Assuming transaction costs would be 60000 and the current


Problem: (Wraparound Loan) Consider the same old loan as in Question, only now suppose interest rates have risen instead of fallen, so that similar loans today would carry a 12% interest rate. Suppose further that the old loan has no due-on-sale clause, and you want to sell the property that is collateral on the loan. A buyer is willing to pay $10 million for the property, but has only $2 million available, and does not feel comfortable with the payments on an $8 million mortgage at 12%, although he would do the deal at 11.5% with a 30-year amortization rate and a five-year balloon.

a. What would be your yield on your investment in a wraparound loan meeting the seller's specifications?

b. Why are you able to get an expected return on this investment so much in excess of the current market rate of 12%?
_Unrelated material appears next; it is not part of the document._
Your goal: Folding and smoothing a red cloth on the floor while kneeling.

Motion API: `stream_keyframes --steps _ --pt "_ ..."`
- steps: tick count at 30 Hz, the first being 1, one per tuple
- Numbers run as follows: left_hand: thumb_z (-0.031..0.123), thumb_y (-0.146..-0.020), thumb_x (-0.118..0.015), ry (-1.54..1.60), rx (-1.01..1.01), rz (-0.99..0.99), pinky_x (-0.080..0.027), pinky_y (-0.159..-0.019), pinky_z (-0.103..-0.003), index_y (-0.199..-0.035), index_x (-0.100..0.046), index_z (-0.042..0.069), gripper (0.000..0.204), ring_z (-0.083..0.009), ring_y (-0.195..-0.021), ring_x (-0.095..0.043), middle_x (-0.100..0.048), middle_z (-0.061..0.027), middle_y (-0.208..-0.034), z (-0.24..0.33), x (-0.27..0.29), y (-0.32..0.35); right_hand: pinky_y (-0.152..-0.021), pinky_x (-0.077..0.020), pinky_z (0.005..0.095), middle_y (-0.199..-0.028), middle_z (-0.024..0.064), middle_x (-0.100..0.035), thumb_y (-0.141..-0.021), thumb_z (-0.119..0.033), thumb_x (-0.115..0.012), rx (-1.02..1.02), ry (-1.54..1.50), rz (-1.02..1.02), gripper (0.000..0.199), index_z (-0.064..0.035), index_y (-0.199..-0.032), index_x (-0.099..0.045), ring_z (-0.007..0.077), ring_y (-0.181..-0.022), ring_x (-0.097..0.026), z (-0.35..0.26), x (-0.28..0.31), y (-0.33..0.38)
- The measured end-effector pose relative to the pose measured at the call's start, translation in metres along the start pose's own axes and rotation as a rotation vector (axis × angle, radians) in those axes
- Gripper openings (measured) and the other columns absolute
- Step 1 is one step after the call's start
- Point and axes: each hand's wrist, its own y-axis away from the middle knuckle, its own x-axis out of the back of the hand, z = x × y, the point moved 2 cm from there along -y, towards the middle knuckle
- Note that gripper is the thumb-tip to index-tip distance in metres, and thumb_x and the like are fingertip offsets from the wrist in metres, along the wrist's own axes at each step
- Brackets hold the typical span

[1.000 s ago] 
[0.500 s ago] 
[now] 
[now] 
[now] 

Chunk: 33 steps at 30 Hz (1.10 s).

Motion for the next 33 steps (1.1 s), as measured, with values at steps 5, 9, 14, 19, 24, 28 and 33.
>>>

Question: (Prepayment Option) Three years ago, you obtained a 10%, $6 million, monthly-payment mortgage with 20-year amortization and an eight-year maturity. (The loan thus matures five years from now, with a balloon payment.) This loan has a prepayment clause, but stipulates a three-point prepayment penalty on the outstanding balance. Today, it would be possible to obtain a similar mortgage at 8% interest with a one-point origination fee up front and 20-year amortization.

a. Assuming transaction costs would be $60,000, and the current value of the prepayment option in the old loan is $150,000, what is your NPV for paying off the old loan today?

b. If you could reduce the transaction costs to $50,000, should you pay the loan off immediately?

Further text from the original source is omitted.